**ACTION ITEM:** All the lines below should appear again unchanged, though their pictures should not.

**COLLECTED DATA:**
═══
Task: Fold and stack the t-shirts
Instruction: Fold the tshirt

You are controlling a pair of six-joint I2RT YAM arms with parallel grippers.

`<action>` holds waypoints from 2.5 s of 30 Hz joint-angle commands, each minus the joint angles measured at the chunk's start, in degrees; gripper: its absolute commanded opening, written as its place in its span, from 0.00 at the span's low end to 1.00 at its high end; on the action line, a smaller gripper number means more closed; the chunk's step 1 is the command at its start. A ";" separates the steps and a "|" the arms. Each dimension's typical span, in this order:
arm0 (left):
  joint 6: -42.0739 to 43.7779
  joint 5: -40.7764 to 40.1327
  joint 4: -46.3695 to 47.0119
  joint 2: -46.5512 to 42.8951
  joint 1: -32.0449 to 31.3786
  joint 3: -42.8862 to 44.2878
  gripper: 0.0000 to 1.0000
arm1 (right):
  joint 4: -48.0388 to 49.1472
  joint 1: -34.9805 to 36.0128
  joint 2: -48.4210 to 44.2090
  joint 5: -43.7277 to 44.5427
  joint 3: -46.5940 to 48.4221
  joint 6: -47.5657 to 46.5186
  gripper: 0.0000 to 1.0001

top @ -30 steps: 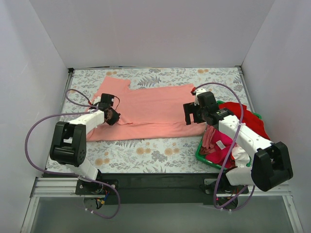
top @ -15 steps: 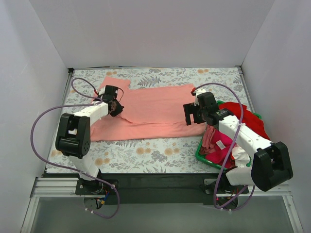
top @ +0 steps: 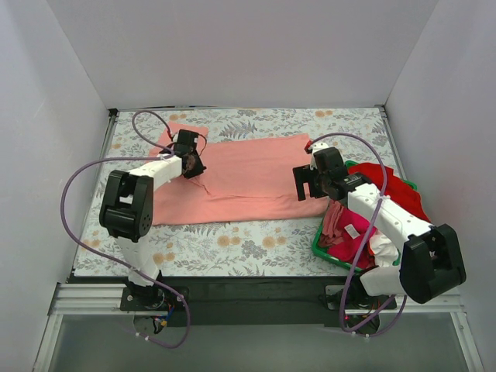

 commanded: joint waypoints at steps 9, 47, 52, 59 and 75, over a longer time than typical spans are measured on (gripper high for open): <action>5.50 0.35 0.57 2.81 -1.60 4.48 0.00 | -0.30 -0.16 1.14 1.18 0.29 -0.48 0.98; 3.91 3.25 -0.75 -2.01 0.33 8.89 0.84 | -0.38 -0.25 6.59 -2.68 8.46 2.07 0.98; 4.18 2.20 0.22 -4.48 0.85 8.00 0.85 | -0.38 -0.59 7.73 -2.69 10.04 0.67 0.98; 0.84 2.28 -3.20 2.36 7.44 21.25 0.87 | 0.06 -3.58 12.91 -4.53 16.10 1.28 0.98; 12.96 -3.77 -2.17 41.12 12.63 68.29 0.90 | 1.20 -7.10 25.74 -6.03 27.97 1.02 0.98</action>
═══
**WRITTEN ANSWER:**
Task: Fold and stack the t-shirts
Instruction: Fold the tshirt

You are controlling a pair of six-joint I2RT YAM arms with parallel grippers.

`<action>` holds waypoints from 2.5 s of 30 Hz joint-angle commands, each minus the joint angles measured at the chunk's start, in degrees; gripper: its absolute commanded opening, written as its place in its span, from 0.00 at the span's low end to 1.00 at its high end; on the action line, a smaller gripper number means more closed; the chunk's step 1 is the command at its start. A ";" separates the steps and a "|" the arms. Each dimension's typical span, in this order:
arm0 (left):
  joint 6: -42.0739 to 43.7779
  joint 5: -40.7764 to 40.1327
  joint 4: -46.3695 to 47.0119
  joint 2: -46.5512 to 42.8951
  joint 1: -32.0449 to 31.3786
  joint 3: -42.8862 to 44.2878
  gripper: 0.0000 to 1.0000
arm1 (right):
  joint 4: -48.0388 to 49.1472
  joint 1: -34.9805 to 36.0128
  joint 2: -48.4210 to 44.2090
  joint 5: -43.7277 to 44.5427
  joint 3: -46.5940 to 48.4221
  joint 6: -47.5657 to 46.5186
  gripper: 0.0000 to 1.0001

top @ -30 steps: 
top @ -15 steps: 
top @ +0 steps: 

 commanded: joint waypoints at steps 9, 47, 52, 59 and 75, over a longer time than typical spans are measured on (gripper high for open): <action>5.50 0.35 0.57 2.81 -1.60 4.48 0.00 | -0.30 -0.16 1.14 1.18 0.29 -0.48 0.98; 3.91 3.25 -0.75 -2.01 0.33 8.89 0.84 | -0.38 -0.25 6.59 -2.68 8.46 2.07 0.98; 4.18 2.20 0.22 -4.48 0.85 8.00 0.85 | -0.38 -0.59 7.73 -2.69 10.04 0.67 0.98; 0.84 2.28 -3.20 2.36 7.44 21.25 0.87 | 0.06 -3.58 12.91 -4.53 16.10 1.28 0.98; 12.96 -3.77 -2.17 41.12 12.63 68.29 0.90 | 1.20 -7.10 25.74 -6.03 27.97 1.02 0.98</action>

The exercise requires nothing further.